Exercise: Only what runs from the line with "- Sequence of" to the end of the data should appear in the answer, exactly as written and without pictures.

═══ Available data

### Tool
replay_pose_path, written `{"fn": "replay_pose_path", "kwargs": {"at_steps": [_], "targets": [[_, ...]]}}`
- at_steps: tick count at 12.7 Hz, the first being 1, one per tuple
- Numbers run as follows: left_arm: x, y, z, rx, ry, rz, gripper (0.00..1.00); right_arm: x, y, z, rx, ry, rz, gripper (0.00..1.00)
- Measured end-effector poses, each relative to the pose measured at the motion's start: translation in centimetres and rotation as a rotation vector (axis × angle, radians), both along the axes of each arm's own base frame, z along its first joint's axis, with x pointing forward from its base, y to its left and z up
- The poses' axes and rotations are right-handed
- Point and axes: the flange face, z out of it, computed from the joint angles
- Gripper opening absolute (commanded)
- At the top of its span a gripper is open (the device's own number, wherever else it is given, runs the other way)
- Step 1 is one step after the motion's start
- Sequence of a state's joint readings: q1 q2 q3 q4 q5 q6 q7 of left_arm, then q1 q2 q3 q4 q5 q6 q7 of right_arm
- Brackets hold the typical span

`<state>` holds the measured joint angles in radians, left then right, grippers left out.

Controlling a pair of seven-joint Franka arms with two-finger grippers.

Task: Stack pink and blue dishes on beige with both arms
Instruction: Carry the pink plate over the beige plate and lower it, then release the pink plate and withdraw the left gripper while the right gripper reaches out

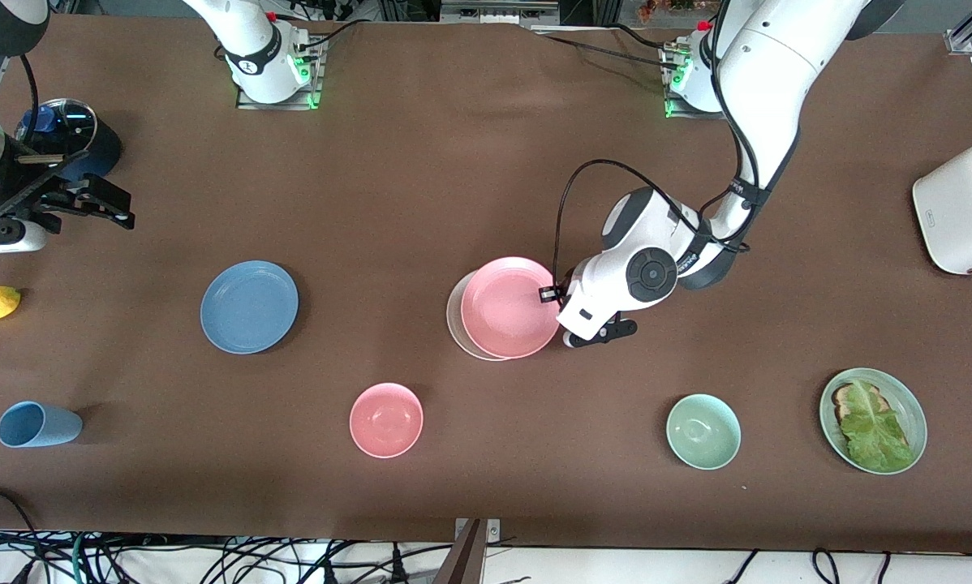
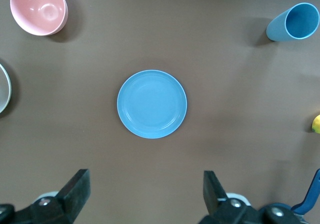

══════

Result for this task:
- Sequence of a state's joint readings: q1 q2 q3 q4 q5 q6 q7 of left_arm, then q1 q2 q3 q4 q5 q6 q7 of right_arm
- Brackets hold the typical span

`<state>` holds the measured joint angles in radians, left then right, grippers left out.

Controlling a pair of seven-joint Franka arms with two-finger grippers.

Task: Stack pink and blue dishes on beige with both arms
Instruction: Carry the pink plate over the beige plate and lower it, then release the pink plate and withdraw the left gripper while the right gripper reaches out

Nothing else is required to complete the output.